Copy, from the data below, every line that has "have" in it.

**Dataset extract**
◆ ◆ ◆ ◆ ◆ ◆ ◆
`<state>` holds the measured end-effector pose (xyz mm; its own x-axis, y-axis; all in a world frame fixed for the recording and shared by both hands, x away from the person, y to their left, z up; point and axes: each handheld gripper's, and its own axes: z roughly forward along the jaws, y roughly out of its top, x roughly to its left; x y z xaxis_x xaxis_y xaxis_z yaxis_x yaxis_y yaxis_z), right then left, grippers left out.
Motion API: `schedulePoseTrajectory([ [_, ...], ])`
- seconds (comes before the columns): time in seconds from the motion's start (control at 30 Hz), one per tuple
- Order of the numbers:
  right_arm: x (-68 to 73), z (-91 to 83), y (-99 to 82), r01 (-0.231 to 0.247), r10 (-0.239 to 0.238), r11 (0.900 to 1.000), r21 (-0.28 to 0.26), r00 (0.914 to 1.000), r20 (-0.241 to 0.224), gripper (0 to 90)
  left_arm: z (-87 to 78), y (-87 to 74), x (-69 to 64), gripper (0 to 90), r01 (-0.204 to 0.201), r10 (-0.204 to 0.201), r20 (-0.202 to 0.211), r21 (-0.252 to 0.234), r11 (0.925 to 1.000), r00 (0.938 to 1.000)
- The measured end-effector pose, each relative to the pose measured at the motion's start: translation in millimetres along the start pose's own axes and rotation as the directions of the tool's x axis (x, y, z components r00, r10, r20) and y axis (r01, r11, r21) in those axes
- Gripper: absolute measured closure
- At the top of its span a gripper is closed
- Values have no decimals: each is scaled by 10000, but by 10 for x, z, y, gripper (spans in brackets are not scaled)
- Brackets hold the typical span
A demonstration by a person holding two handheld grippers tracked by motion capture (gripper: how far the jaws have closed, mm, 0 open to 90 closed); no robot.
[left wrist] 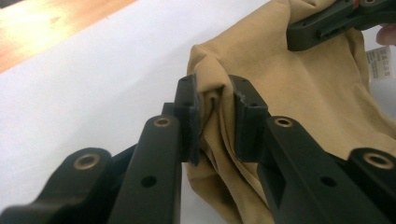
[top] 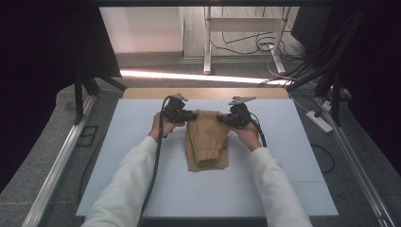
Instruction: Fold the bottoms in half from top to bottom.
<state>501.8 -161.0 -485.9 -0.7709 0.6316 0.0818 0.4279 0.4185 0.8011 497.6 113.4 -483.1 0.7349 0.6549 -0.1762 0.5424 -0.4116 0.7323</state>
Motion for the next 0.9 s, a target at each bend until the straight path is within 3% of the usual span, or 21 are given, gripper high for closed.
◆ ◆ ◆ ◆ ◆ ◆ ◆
**Expected output**
- Values have no decimals: each is scaled by 10000, but by 10 for x, z, y, gripper (spans in brackets are not scaled)
A demonstration by a person holding two handheld grippers tracked by motion capture (gripper: how far the jaws have closed, mm, 0 open to 90 closed); no robot.

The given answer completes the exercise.